Problem details - Would you count the lines below that contain the string "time" and reply with that number only?

(Records from a collection)
--

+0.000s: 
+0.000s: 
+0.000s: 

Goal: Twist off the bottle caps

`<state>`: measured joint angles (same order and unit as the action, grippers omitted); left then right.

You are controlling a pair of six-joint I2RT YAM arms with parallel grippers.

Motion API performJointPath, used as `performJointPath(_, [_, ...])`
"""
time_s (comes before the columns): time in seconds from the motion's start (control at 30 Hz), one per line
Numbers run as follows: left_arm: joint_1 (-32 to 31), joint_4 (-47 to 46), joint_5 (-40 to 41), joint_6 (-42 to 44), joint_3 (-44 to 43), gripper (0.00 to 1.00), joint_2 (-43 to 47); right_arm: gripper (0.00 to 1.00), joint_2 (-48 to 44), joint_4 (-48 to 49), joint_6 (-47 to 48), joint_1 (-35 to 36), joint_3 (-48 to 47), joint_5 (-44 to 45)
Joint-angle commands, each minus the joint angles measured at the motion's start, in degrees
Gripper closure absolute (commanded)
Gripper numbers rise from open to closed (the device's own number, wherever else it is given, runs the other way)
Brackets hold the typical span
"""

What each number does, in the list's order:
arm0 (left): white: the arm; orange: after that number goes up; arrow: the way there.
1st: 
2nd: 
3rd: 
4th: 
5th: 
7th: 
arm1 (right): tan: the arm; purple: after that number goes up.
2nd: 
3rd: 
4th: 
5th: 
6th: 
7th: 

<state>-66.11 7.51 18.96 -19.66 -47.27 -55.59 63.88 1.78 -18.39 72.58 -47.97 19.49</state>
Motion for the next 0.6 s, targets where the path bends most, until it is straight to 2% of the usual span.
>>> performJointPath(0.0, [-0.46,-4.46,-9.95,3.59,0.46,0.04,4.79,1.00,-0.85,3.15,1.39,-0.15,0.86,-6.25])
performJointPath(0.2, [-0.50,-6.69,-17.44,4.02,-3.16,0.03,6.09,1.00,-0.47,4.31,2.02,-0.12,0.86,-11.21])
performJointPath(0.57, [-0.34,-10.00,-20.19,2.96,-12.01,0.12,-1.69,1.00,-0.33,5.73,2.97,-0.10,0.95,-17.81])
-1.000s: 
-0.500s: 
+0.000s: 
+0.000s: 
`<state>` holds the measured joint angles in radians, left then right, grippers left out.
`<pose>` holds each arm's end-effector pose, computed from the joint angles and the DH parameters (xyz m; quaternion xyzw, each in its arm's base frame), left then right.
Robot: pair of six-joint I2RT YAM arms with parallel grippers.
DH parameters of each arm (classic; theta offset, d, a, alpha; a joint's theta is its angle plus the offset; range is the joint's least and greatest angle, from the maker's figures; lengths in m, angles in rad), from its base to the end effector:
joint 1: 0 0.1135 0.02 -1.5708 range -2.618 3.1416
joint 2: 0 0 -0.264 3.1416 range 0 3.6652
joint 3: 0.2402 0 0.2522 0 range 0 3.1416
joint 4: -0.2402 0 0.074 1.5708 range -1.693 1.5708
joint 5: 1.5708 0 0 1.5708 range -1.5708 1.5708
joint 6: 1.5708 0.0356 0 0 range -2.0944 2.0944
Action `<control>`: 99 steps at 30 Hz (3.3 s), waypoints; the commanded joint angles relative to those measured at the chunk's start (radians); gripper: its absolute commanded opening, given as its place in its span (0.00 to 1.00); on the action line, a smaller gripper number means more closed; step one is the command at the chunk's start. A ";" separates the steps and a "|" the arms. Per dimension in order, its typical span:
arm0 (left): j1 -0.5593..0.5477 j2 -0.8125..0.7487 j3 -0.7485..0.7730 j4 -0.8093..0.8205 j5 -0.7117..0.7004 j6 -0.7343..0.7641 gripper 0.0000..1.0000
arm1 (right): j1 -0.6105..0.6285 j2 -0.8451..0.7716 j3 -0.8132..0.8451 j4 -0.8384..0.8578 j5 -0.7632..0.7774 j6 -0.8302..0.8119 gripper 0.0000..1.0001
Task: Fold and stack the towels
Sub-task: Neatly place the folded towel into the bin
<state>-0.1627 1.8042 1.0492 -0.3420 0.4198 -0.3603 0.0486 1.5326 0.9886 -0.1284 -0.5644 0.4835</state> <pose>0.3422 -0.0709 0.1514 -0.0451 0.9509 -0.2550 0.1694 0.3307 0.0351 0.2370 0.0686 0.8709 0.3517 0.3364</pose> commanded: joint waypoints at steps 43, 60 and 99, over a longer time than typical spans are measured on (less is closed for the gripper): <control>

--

Task response - 2